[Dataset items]

# # # # #

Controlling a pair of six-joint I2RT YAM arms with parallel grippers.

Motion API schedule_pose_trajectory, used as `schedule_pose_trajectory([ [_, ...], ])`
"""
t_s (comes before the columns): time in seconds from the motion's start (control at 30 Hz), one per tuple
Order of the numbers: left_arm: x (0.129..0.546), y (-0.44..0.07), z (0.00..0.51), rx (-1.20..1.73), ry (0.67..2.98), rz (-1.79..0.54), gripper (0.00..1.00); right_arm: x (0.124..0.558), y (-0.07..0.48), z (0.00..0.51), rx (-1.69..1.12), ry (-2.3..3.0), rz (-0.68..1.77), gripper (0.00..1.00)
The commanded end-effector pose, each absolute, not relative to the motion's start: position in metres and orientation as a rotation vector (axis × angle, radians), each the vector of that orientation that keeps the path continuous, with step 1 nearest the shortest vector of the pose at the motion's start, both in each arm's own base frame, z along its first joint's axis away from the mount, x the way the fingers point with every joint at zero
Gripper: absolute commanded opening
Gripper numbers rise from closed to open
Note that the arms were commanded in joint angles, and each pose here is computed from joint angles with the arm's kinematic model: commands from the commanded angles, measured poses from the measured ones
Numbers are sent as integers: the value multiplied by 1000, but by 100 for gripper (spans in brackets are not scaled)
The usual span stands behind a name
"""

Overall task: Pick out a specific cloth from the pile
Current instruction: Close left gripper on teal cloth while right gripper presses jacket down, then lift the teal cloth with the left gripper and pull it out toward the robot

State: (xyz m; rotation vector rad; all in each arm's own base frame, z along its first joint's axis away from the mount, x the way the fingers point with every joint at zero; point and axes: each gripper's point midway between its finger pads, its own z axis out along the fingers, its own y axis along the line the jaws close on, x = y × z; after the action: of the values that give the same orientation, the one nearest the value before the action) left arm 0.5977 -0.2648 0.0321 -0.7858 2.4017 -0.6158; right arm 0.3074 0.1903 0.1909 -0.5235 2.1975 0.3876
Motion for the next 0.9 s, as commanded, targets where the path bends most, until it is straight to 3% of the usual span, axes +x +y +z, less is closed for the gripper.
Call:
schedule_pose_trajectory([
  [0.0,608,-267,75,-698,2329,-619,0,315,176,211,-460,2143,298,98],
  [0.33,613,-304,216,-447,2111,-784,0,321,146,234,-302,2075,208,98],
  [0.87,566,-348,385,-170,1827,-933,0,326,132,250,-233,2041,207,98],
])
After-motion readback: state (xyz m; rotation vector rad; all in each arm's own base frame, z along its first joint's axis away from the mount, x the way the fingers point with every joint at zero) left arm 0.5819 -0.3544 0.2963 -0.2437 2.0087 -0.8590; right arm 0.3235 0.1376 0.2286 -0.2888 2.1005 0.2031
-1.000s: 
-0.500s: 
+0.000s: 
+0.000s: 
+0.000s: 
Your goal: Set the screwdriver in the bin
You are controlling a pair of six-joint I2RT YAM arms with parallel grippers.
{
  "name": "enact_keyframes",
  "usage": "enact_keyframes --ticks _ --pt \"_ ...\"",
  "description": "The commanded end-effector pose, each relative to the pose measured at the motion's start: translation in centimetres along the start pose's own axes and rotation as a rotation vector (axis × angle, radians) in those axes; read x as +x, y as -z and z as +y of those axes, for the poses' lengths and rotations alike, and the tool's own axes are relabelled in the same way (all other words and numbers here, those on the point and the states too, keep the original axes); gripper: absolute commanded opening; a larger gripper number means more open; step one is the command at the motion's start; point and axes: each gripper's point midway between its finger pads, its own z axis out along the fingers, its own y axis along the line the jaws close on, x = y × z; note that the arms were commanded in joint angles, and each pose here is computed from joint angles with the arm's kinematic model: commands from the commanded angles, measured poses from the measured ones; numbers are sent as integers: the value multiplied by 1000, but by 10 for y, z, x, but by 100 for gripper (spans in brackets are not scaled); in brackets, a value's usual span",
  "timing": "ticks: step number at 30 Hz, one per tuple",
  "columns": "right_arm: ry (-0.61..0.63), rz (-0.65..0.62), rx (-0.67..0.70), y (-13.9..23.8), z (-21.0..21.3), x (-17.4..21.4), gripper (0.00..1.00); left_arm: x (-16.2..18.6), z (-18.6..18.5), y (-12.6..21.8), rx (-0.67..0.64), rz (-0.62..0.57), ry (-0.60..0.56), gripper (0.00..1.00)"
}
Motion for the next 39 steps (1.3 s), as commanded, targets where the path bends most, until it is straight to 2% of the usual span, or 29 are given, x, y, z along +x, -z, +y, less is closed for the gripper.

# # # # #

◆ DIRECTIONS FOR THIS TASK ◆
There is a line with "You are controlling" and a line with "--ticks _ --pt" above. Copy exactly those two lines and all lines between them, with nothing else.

◆ EXERCISE RESULT ◆
You are controlling a pair of six-joint I2RT YAM arms with parallel grippers.
{
  "name": "enact_keyframes",
  "usage": "enact_keyframes --ticks _ --pt \"_ ...\"",

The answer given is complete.